NOTE : This is still incomplete and I might add more content

  • Takes about 50 minutes for clean build on my current machine
  • X86-64 calling convention : Link
  • Inside CC1

Setting Up Dev Environment

  • Useful Link (Important to learn if you want to hack on gcc)
  • Create a different build directory(convention followed). Build tree => build directory, Source tree => the root directory where source code lies.
  • Install bear to generate compile_commands.json
$ ./contrib/download_prerequisites
$ mkdir build # create build tree/directory
$ cd build
$ ../configure --prefix=$PWD/GCC-INSTALL-DIR --enable-languages=c,c++ --disable-bootstrap # Disable bootstrap to make build fast
$ bear -- make -j$(nproc) # bear will generate compile_commands.json which will be used by development env for understanding about the repo
  • See this to learn more about when to enable bootstrap and when to use multiple copies of the repo and things like that.
  • For cross compiling(this is just from my experience trying to compile for arm64 host and target, on my x86 machine)
$ sudo pacman -S aarch64-linux-gnu-gcc \\ install cross compilers(this is for aarch64)
$ mkdir build
$ cd build
$ ../configure --prefix=$PWD/GCC-12.2.0 --enable-languages=c,c++ --disable-bootstrap  --host=aarch64-linux-gnu --target=aarch64-linux-gnu
$ clear; make -j$(nproc)
$ make install
  • This is more comprehensive guide for cross compiling.

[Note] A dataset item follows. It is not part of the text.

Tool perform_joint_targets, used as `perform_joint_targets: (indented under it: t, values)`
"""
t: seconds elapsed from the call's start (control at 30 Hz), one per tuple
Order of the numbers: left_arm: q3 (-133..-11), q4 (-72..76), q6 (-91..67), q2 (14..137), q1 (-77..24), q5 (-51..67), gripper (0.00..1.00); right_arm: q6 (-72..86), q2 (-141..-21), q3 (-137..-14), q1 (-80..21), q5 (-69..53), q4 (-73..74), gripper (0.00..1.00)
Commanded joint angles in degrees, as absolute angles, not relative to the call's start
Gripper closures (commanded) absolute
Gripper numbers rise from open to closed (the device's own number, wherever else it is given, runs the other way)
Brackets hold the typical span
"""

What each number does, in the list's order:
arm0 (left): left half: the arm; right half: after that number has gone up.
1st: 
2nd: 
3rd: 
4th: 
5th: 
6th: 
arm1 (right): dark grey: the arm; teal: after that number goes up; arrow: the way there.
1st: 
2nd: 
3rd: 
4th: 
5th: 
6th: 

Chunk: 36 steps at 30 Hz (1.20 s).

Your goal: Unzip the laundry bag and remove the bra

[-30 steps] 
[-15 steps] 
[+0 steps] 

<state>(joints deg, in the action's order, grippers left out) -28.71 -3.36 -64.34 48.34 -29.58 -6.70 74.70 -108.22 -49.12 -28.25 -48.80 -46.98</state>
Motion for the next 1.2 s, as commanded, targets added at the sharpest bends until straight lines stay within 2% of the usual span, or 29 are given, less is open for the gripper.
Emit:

Tools used(Gcc hacker must learn properly)

  • Autoconf ( configure.ac files), Automake are used. Link(has a nice diagram about how they work together)
  • Configure shell scripts and .in header templates
  • Makefile is generated using Makefile.{def,tpl,in}(.in is generated from .def and .tpl using autogen) files present in source directory. This is done by the configure script and it should be generated in the build directory.
  • There are two level of configurations, the topmost $GCCTOP/configure and the one in $GCCTOP/gcc/configure (GCCTOP => source directory). Some configure arguments are passed from the topmost to the lower, but the topmost --help don't mention them.

Must Understand

  • Source Directory and what they have . Link
  • Gcc subdirectory. Link
  • Passes

General Notes

In general, the names of macros are all in uppercase, while the names of functions are entirely in lowercase. There are rare exceptions to this rule. You should assume that any macro or function whose name is made up entirely of uppercase letters may evaluate its arguments more than once. You may assume that a macro or function whose name is made up entirely of lowercase letters will evaluate its arguments only once.

Lexing

First the input source is “tokenized”, so that the stream of input characters is divided into a stream of tokens. This is called “lexing”, and largely implemented in gcc in libcpp(folder in gcc) (which also implements the preprocessor - hence the name)

Parsing

gcc -S <c-file> -O2 -fverbose-asm -fdump-tree-all -fdump-ipa-all -fdump-rtl-all will generate dumps for every compiler pass that happened

Next the frontend parses the tokens from a flat stream into a tree-like structure reflecting the grammar of the language (or complains about syntax errors or type errors, and bails out). This stage uses gcc’s tree type. There may be frontend-specific kinds of node, in the tree but the frontend will convert these to a generic form. Most warnings and lint things are implemented in this phase.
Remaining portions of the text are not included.